TEK: In late 1996, I decided to learn more about Copenhagen, started buying books about it, visiting places I did not know, studying maps, etc. By 1998, this cursory study had become something of an obsession. That Christmas my partner, Alice, gave me a little book about some historical serving houses in Copenhagen, and she and I began visiting them systematically, along with some of the other 1,535 serving houses. It didn’t take more than a week or two for me to realize that I was writing a novel about all this — within about two years, the first draft was done. By about mid-2001 it was ready to show, but before I had had a chance to show it to more than one or two publishers, I was approached by Wynkin de Worde in Ireland, who had heard about the book in an interview in FRANK magazine, asked to see it, and with astonishing speed bought and published it.
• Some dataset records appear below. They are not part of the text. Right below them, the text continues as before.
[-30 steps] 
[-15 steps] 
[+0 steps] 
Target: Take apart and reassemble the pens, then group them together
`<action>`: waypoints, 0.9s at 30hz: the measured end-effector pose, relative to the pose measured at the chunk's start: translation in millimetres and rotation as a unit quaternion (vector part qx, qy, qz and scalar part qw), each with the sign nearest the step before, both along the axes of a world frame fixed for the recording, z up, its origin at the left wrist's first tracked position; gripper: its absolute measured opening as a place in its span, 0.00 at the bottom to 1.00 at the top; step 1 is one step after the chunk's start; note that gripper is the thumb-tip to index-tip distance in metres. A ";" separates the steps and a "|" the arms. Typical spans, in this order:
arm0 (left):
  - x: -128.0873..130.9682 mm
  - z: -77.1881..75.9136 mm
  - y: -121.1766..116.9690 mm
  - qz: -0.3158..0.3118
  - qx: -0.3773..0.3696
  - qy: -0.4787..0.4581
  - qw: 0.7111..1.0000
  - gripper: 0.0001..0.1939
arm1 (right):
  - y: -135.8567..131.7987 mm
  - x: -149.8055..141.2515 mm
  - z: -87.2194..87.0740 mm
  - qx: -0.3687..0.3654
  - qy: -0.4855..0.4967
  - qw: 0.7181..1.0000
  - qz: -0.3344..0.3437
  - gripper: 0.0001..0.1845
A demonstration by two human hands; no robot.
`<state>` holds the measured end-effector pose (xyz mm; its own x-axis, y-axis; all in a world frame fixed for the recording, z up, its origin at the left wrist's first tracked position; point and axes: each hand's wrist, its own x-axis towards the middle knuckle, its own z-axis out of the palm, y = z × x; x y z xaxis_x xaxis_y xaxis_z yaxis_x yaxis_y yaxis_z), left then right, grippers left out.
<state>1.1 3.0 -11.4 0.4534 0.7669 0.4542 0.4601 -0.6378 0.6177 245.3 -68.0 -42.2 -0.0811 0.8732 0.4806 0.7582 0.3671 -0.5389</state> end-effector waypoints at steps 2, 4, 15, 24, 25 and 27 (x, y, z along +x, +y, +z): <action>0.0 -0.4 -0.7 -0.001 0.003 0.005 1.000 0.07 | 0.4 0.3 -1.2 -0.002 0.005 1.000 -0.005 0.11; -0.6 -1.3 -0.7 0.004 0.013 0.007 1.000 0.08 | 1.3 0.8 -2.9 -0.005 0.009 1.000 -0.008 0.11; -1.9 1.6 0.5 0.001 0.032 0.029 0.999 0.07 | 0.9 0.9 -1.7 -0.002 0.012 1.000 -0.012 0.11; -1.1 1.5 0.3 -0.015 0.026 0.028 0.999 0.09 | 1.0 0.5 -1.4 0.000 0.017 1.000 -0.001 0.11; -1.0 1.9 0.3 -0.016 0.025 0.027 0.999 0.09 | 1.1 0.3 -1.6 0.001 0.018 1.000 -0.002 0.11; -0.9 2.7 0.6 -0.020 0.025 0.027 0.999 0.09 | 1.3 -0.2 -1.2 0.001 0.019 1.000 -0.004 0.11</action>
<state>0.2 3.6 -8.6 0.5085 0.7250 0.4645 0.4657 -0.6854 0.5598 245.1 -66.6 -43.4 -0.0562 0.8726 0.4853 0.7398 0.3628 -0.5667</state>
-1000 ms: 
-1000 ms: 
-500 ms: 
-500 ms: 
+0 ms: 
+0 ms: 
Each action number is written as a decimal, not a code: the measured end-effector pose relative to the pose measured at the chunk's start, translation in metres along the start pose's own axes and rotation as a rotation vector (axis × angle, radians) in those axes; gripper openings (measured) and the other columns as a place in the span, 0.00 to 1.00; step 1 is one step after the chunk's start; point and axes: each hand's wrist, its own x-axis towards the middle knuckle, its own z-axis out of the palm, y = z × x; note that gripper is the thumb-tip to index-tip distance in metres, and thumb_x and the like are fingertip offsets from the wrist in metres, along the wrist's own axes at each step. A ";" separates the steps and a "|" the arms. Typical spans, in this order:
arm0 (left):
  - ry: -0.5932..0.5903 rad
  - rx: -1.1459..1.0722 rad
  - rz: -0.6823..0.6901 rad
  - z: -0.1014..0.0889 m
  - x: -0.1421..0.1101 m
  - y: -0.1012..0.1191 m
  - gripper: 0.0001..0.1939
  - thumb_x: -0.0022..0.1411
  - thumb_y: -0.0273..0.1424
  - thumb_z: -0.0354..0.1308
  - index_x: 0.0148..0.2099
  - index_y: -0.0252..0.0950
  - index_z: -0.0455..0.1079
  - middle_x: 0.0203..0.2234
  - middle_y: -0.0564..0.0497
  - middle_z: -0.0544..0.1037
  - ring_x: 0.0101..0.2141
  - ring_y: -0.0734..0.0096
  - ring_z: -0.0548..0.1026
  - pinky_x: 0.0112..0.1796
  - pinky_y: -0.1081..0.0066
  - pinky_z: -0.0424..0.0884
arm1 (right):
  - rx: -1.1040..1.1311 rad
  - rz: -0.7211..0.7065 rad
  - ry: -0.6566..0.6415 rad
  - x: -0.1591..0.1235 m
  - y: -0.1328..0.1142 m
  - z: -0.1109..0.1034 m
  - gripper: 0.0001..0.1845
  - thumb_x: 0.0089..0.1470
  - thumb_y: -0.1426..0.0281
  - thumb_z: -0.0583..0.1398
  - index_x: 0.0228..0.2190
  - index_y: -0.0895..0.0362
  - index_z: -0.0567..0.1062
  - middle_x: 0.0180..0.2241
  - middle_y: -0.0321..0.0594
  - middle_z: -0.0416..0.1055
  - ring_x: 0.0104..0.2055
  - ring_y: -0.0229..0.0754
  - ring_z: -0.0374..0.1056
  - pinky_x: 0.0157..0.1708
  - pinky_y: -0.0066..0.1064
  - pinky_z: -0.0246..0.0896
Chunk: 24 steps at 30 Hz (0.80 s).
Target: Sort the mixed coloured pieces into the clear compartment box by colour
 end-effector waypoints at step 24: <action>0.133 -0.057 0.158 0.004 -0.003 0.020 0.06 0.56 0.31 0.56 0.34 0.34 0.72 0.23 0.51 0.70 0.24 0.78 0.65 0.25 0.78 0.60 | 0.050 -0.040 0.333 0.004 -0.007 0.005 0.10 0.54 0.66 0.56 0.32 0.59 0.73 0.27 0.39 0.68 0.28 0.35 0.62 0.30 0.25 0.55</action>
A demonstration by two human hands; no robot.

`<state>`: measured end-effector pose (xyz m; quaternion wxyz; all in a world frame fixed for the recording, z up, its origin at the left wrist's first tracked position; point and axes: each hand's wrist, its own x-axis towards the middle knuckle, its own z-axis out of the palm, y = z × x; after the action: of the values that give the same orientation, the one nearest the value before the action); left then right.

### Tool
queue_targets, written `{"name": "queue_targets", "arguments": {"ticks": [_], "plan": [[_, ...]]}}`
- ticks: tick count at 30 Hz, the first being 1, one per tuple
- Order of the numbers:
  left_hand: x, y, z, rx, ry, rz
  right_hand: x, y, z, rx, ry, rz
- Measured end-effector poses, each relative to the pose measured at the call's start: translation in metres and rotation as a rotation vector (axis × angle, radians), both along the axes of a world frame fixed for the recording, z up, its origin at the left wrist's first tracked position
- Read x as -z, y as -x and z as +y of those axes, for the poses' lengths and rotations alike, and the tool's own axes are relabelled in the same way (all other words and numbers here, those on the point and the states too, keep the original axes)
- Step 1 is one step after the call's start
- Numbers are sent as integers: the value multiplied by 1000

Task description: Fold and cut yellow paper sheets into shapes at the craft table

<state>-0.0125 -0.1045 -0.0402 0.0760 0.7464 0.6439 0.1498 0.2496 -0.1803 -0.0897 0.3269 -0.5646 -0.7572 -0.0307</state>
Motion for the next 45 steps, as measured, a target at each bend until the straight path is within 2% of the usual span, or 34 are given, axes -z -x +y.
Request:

I am very happy with Wynkin de Worde, who will also be publishing another of my novels, tentatively titled Blue Hours: A Winter Tale, in September 2003. It is also set in Copenhagen.
So, to answer your question, it took about five years to research, fathom, and write the book. Aside from that I am currently almost finished with another Copenhagen novel, tentatively titled Greene’s Summer. It is the first novel I have ever written that doesn’t have any American characters in it.
DA: Copenhagen has obviously inspired your muse.
TEK: I would like to do a fourth Copenhagen novel — mostly so that I can refer to my “Copenhagen Quartet” — and the fourth will likely be titled Breathwaite’s Fall.
Each of the four novels is set against a backdrop of a different season here. Danish seasons are wonderful, such contrast, from the white nights of summer to the profound dark of winter. No better time or place for a ghost story — like, for example, Hamlet.
In addition I am now completing the assemblage of my third story collection which will probably be titled A View of the World, with a dozen or so stories, each of which is set in a different country. There’s one from the point of view of a black safari tracker in South Africa, one in Cyprus, one from the point of view of a South American torture survivor in Scandinavia, one from the point of view of a British schoolmarm at a bullfight in Madrid, etc. I will soon be looking for a publisher for this one — if Wynkin de Worde doesn’t want it.
Finally, I have two other novels that are ready to be published, one set in Queens in 1964, on the eve of the Gulf of Tonkin resolution which made the Vietnam War possible; it is about a bunch of wild young kids in a racist, sexist, nationalistic society who don’t know a war is about to be dumped on them. It is also something of a murder story. The other novel, A Passion in the Desert, is about the life of a hippie thirty years later.